Items listed in a dataset:
───

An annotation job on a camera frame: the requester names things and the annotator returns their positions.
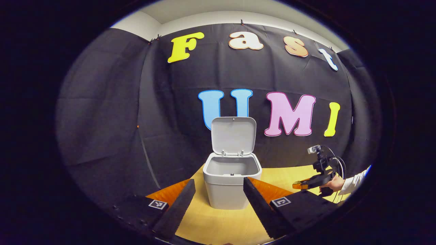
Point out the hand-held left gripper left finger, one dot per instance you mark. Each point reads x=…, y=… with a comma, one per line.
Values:
x=178, y=211

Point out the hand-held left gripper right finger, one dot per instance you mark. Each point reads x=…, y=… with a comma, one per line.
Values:
x=260, y=211

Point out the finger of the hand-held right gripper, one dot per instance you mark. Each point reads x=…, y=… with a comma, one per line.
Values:
x=301, y=184

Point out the white desktop garbage bin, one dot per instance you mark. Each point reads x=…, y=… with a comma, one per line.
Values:
x=226, y=190

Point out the wooden desktop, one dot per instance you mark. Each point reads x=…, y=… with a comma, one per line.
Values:
x=218, y=224

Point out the black backdrop cloth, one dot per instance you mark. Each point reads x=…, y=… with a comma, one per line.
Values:
x=136, y=102

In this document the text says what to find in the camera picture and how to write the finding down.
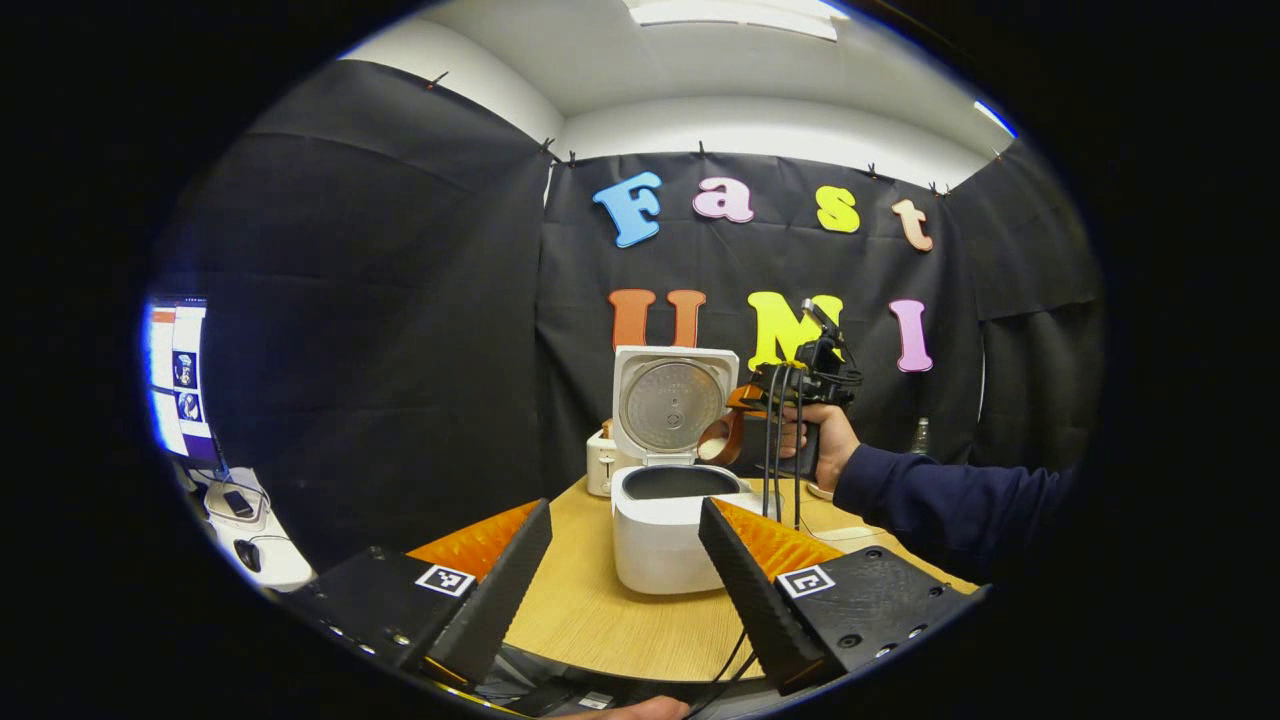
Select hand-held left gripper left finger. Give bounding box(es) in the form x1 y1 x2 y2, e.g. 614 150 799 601
283 499 554 691

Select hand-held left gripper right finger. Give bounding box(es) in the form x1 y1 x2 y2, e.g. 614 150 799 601
697 497 986 696

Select brown wooden spoon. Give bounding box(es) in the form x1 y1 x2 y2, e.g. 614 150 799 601
697 408 747 467

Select white rice cooker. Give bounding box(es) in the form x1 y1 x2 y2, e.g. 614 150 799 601
610 345 771 596

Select white toaster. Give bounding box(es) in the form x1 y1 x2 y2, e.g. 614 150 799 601
586 420 621 498

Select white side desk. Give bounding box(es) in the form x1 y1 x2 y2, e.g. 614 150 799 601
175 465 316 593

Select black backdrop cloth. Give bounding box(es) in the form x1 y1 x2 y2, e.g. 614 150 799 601
150 60 1106 576

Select long ceiling light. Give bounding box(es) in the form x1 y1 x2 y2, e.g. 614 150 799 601
628 0 851 43

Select computer monitor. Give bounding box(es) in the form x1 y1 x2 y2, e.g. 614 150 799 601
145 298 217 466

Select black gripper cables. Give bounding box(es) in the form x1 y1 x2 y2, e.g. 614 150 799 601
762 365 804 531

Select black cable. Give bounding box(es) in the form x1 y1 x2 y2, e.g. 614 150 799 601
688 630 761 717

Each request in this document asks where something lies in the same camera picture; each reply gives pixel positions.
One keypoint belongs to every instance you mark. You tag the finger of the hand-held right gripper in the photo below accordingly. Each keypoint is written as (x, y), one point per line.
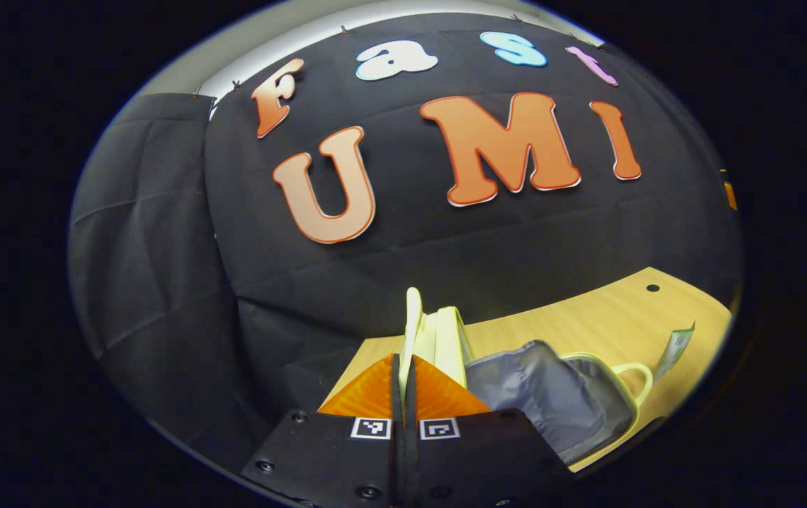
(729, 194)

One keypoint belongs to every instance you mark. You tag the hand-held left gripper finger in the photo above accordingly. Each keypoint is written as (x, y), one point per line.
(396, 423)
(410, 423)

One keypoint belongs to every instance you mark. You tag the cream suitcase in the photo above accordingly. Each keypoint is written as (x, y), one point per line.
(559, 402)

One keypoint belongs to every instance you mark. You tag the white green skin care tube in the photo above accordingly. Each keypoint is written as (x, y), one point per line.
(675, 349)

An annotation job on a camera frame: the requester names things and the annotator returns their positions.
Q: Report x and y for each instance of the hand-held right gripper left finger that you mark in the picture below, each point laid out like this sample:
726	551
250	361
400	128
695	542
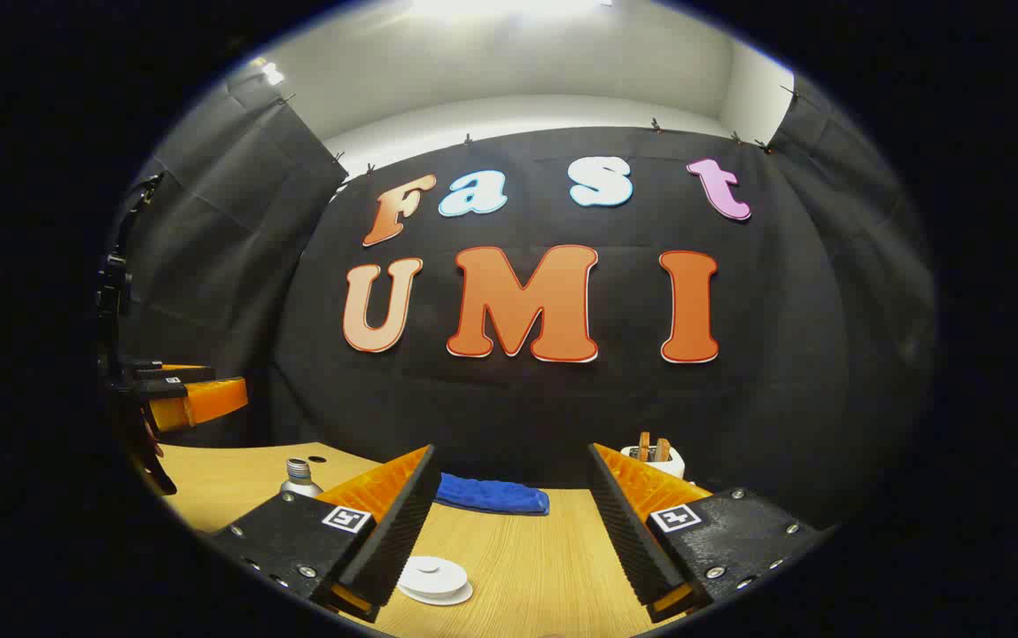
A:
402	532

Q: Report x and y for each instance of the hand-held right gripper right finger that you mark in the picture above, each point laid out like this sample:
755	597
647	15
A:
628	532

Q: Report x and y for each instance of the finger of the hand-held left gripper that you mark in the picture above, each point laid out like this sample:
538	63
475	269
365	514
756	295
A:
207	403
176	372

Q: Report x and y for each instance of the white teacup lid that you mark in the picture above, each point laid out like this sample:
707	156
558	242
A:
431	574

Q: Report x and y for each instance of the silver water bottle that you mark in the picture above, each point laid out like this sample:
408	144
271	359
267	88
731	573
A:
299	478

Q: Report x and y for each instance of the white toaster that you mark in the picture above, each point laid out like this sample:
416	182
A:
672	461

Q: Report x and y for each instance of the brown bread slice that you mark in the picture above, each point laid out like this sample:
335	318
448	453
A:
644	446
663	449

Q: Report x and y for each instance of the blue towel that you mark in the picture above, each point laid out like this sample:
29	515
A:
491	494

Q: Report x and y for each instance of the black backdrop cloth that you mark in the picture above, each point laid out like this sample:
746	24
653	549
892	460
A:
517	416

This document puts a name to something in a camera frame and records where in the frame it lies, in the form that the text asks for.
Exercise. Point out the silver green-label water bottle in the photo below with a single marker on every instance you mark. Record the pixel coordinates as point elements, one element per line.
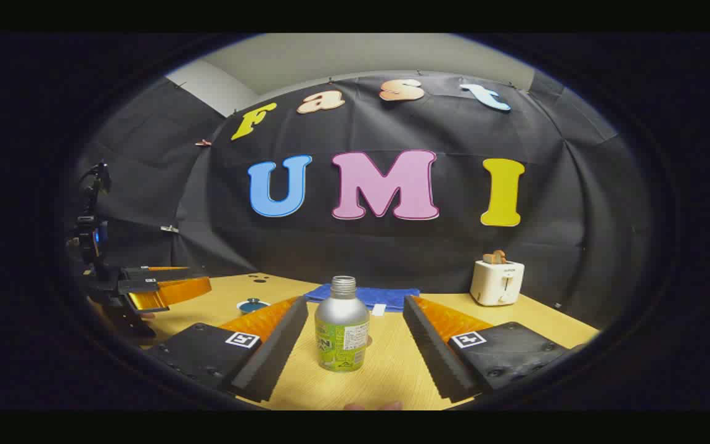
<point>341,320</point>

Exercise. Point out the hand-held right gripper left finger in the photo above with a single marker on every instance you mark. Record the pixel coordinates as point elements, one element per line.
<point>275,351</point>

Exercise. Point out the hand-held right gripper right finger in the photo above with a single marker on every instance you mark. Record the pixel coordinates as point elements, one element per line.
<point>432,351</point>

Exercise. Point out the cream toaster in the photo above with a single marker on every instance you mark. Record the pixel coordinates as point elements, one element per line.
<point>495,282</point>

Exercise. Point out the folded blue towel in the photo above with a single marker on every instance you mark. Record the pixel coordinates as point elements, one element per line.
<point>386,297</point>

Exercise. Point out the silver metal clip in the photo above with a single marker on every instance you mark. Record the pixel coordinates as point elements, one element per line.
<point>169,229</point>

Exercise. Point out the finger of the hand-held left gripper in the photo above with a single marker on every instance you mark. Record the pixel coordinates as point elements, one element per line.
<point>145,274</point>
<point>173,293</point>

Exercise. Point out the toast bread slice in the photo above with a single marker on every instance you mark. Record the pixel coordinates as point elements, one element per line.
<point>495,256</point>

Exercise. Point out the black backdrop cloth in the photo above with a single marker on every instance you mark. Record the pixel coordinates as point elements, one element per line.
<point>392,246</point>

───

Directions: Reproduce, with both ends included, the lines from the one holding "<point>275,351</point>" to the end of the records above.

Written answer:
<point>275,351</point>

Exercise. Point out the hand-held right gripper right finger in the photo above with a single marker on every instance you mark. Record the pixel coordinates as point elements, one element per line.
<point>432,351</point>

Exercise. Point out the cream toaster in the photo above with a single marker on every instance you mark. Record the pixel coordinates as point elements, one element per line.
<point>495,282</point>

Exercise. Point out the folded blue towel in the photo above with a single marker on every instance you mark. Record the pixel coordinates as point elements, one element per line.
<point>386,297</point>

Exercise. Point out the silver metal clip in the photo above with a single marker on every instance you mark. Record the pixel coordinates as point elements, one element per line.
<point>169,229</point>

Exercise. Point out the finger of the hand-held left gripper in the photo above with a single marker on every instance you mark. Record the pixel coordinates as point elements, one element per line.
<point>145,274</point>
<point>173,293</point>

Exercise. Point out the toast bread slice in the photo above with a single marker on every instance you mark. Record the pixel coordinates as point elements, one element per line.
<point>495,256</point>

Exercise. Point out the black backdrop cloth in the photo above with a single marker on every instance you mark. Record the pixel coordinates as point elements, one element per line.
<point>392,246</point>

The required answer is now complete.